What is needed ::
Do any lines in the data below contain "things"? If so, copy every one of them.
-- The data follows --
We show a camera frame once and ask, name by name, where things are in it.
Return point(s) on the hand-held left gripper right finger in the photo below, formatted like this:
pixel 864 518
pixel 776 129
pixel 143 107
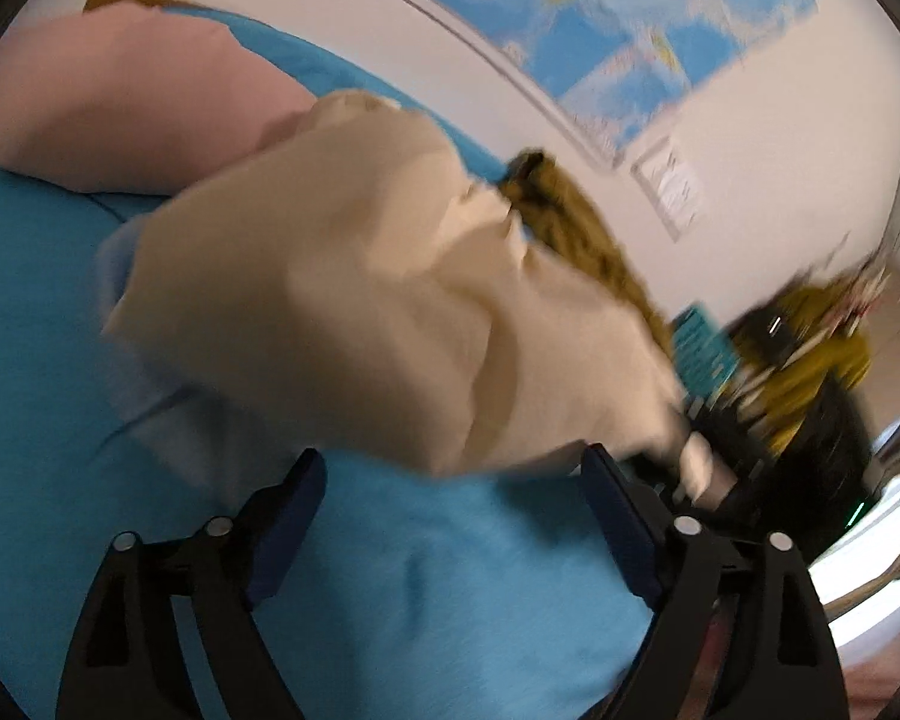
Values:
pixel 622 517

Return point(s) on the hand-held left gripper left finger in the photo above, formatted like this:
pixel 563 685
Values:
pixel 285 525

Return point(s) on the cream garment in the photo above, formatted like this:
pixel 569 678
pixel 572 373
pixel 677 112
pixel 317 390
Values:
pixel 345 277

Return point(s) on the mustard yellow cloth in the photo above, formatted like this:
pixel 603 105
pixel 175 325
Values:
pixel 817 367

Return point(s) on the blue bed sheet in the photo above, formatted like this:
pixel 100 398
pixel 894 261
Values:
pixel 420 600

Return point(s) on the olive cloth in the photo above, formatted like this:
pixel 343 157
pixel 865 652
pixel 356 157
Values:
pixel 577 240

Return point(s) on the white paper sheet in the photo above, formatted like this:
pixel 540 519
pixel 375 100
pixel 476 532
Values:
pixel 671 184

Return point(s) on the pink pillow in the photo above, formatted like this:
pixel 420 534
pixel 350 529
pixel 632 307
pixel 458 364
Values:
pixel 120 105

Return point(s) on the colourful wall map poster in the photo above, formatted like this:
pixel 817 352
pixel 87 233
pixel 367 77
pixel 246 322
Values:
pixel 645 30

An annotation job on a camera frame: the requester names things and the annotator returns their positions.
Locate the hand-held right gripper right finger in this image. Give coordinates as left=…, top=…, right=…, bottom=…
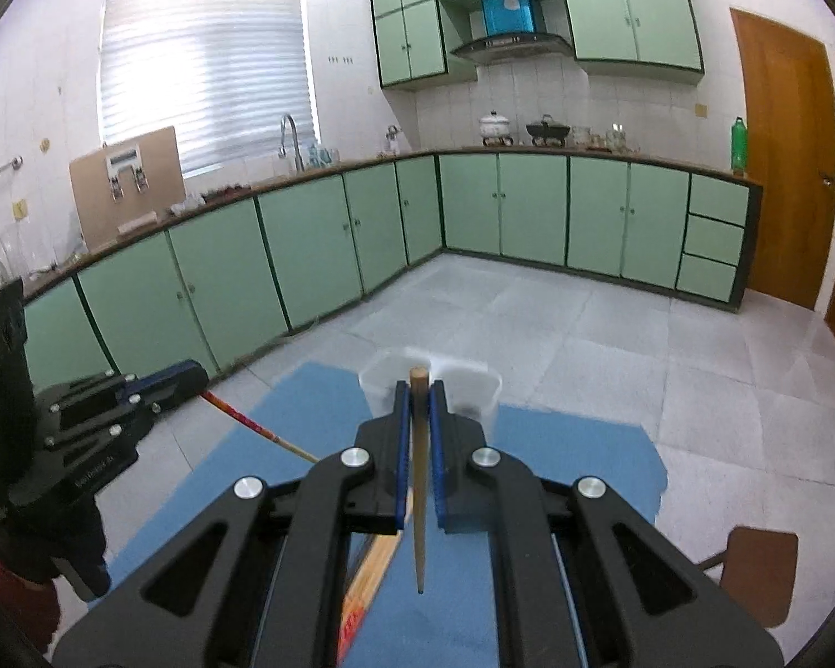
left=429, top=380, right=787, bottom=668

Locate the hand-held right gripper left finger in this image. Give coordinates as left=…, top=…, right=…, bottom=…
left=52, top=380, right=415, bottom=668

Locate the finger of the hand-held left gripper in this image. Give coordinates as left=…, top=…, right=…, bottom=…
left=40, top=360, right=211, bottom=455
left=37, top=373, right=159, bottom=427

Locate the plain wooden chopstick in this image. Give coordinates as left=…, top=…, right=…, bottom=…
left=409, top=365, right=433, bottom=597

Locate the translucent plastic container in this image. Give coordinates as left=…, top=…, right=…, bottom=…
left=358, top=346, right=504, bottom=448

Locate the red orange patterned chopstick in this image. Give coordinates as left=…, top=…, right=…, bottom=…
left=335, top=487, right=413, bottom=668
left=200, top=390, right=321, bottom=466

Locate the person's left forearm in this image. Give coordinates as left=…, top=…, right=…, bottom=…
left=0, top=532, right=61, bottom=656

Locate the green base cabinet run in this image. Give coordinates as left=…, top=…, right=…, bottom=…
left=437, top=149, right=692, bottom=288
left=19, top=153, right=445, bottom=392

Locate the blue table mat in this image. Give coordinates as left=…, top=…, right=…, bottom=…
left=104, top=360, right=670, bottom=668

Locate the wooden board with metal clasps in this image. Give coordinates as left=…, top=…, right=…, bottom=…
left=68, top=126, right=186, bottom=253

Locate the curved metal faucet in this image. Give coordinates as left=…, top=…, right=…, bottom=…
left=279, top=113, right=308, bottom=175

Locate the white window blind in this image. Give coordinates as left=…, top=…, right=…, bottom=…
left=99, top=0, right=321, bottom=179

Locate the white lidded pot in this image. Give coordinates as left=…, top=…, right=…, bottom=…
left=478, top=110, right=513, bottom=148

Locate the brown wooden stool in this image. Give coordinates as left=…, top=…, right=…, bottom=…
left=696, top=527, right=800, bottom=629

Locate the black wok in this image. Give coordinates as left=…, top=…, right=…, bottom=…
left=524, top=115, right=572, bottom=148

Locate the green drawer unit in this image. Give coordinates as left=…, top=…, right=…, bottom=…
left=675, top=170, right=765, bottom=315

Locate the green plastic bottle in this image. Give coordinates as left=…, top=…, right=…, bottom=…
left=730, top=116, right=750, bottom=177

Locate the range hood with blue film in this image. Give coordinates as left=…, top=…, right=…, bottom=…
left=448, top=0, right=576, bottom=66

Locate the brown wooden door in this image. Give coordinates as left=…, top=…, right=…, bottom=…
left=728, top=7, right=835, bottom=311

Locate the green wall cabinet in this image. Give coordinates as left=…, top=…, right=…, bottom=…
left=552, top=0, right=706, bottom=89
left=368, top=0, right=489, bottom=91
-- The data concluded --
Expected output ::
We show a camera frame once and ask, name by name, where things are in it.
An annotation job on a camera frame: the requester names things and the annotator returns their positions.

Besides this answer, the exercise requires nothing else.